View down over potatoes, onions, shallots and sweetcorn

Runner beans

Saturday July 8th
Interesting times today. Had a lot of high points and a couple of lows, but that´s gardening. Went up early for a Saturday (9.20am) having managed to organise shopping etc last night. Took up the tray of baby kale and Rudolph PSB that were still hanging on for dear life, and planted four of the best ones in the middle of the existing PSB bed. Hopefully they´ll grow and catch up. Then fired up the strimmer and went round the plots, making sure it´s all nice and neat for Tuesday (when the town´s being judged as part of Britain in Bloom). Then began the main weeding task of the rest of the beds. Worked my way round, starting with the carrot bed, and blast it, the newly sprouted lot have vanished AGAIN. I wish I knew what was eating them! Planted more (sigh). Took off the covering of the red cabbages so I could get at them, and was gobsmacked at the size of the cabbages. That´s my foot in the pic - and I´m a size 7... They are just starting to heart up, which is good.

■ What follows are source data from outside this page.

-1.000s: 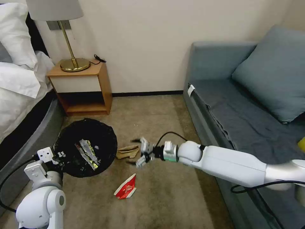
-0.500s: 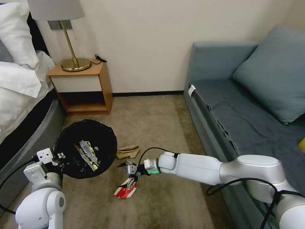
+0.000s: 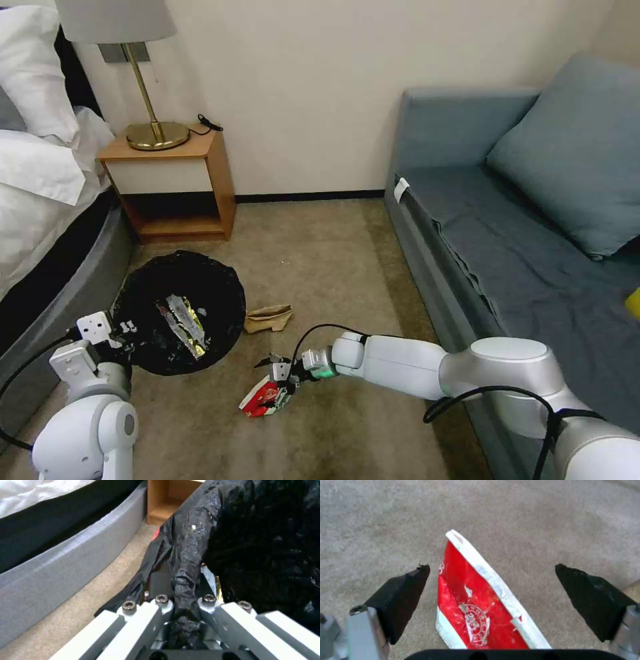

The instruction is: Pick up the trash bin, then pick up the garbage on the floor and place it into the trash bin.

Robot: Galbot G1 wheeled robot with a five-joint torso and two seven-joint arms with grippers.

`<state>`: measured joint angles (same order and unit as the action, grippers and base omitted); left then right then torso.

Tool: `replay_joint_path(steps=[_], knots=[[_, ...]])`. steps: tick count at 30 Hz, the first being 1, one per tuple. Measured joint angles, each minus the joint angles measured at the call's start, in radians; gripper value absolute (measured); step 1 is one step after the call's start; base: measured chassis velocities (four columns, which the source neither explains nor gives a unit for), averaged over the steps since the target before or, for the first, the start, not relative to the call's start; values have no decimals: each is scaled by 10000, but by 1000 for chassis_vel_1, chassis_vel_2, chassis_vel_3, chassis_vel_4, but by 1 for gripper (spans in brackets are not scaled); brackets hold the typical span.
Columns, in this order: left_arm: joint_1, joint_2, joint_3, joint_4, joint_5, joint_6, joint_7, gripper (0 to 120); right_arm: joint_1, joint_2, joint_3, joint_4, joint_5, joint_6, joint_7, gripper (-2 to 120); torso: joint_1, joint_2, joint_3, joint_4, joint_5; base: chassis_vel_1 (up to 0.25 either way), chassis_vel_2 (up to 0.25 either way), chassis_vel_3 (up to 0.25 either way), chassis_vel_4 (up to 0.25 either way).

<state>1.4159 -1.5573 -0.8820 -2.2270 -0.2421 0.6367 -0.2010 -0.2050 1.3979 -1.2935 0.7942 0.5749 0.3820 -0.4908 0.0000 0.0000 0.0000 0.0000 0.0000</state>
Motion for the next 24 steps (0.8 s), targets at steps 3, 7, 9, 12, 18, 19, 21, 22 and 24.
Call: replay_joint_path(steps=[3,7,9,12,18,19,21,22,24], knots=[[9,-10,16,0,22,-20,0,3,-88,124,-1,-299,-1,3,-65,87,0,0,0,0,0,0,0,0,0],[27,-13,21,3,30,-32,3,3,-233,305,12,-755,-51,46,-177,83,0,0,0,0,-1,0,0,0,0],[33,-13,20,3,32,-42,4,3,-273,368,27,-893,-70,67,-221,83,0,0,0,0,-1,0,0,0,0],[62,-13,17,3,39,-59,11,3,-374,556,67,-1337,-161,110,-369,83,0,0,0,0,-1,0,0,0,0],[101,-23,11,-52,48,-88,18,3,-484,800,212,-1823,-270,129,-469,80,0,0,0,0,0,0,0,0,0],[104,-24,8,-54,49,-91,19,3,-484,808,223,-1831,-271,128,-468,79,0,0,0,0,0,0,0,0,0],[116,-30,3,-55,55,-98,20,3,-484,818,245,-1843,-277,124,-469,79,0,0,0,0,-1,0,0,0,0],[118,-33,2,-56,57,-99,20,3,-483,818,249,-1843,-278,123,-469,78,0,0,0,0,-1,0,0,0,0],[123,-45,1,-58,63,-111,21,3,-484,807,261,-1824,-278,117,-477,70,0,0,0,0,0,0,0,0,0]])
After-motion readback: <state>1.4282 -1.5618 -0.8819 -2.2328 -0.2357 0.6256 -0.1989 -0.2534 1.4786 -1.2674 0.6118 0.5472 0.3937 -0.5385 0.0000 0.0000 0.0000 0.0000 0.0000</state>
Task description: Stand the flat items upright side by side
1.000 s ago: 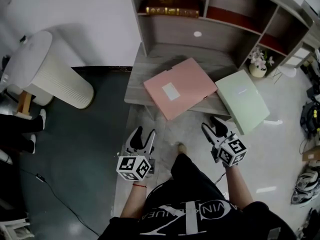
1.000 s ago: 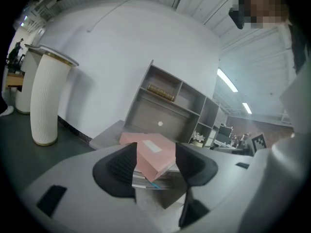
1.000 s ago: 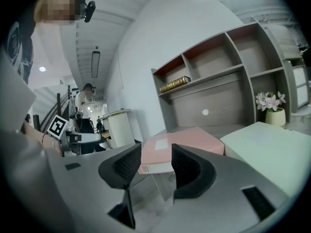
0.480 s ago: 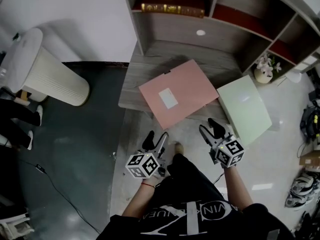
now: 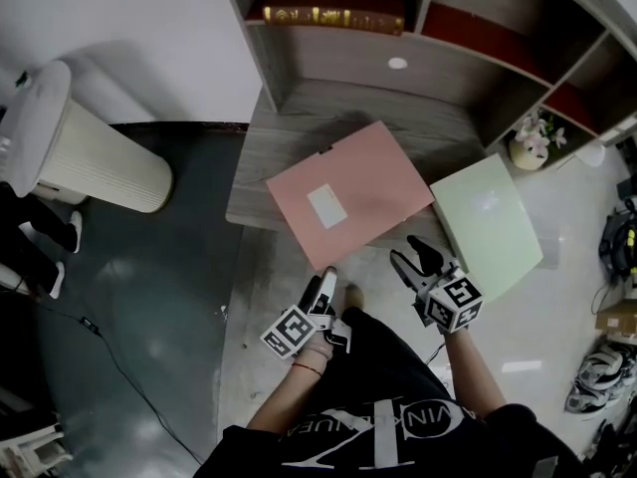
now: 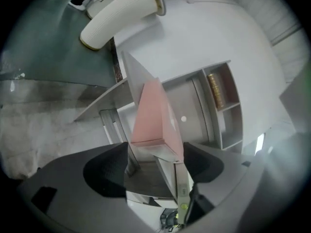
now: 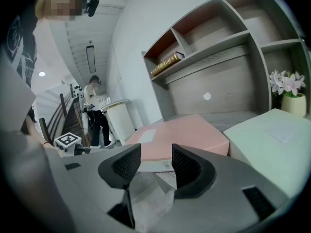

Moved my way gradually round the beds of both plots, getting shot of as many weeds as I could. There´s a lot of scarlet pimpernel this year - the old compost heap must have been full of it as they are mostly in the topped-up beds. French beans still pathetic - am seriously thinking of going and buying more seed as what I have is obviously useless. Runner beans flowering but not setting: the cooler weather should sort that out. Two butternuts seem to have set. 100% improvement on last year! Shallots doing nicely, onions seem to be ok (no more have fallen over). Courgettes still small (apart from the ones in the sweetcorn, which are huge, and the self-set, which is trying to take over the manure heap). Soya beans are flowering now.

But then I noticed the black patches on the Pink Fir Apple potatoes. Uh oh. Blight? Well, there´s a question... see pic to the right. I have never seen anything like it. (If anyone has, please email me at the address on the home page!). I cut off one piece and took it home to try and see if it was blight, and went through all the pest and disease sections, and a good chunk of Google trying to get a match. Doesn´t look like any blight I´ve seen before.  It was symmetric! Anyone??? (I later went back after Dr Who and cut off all visibly affected parts, and will watch it carefully. Any sign of spread or plant collapse and out the plants come).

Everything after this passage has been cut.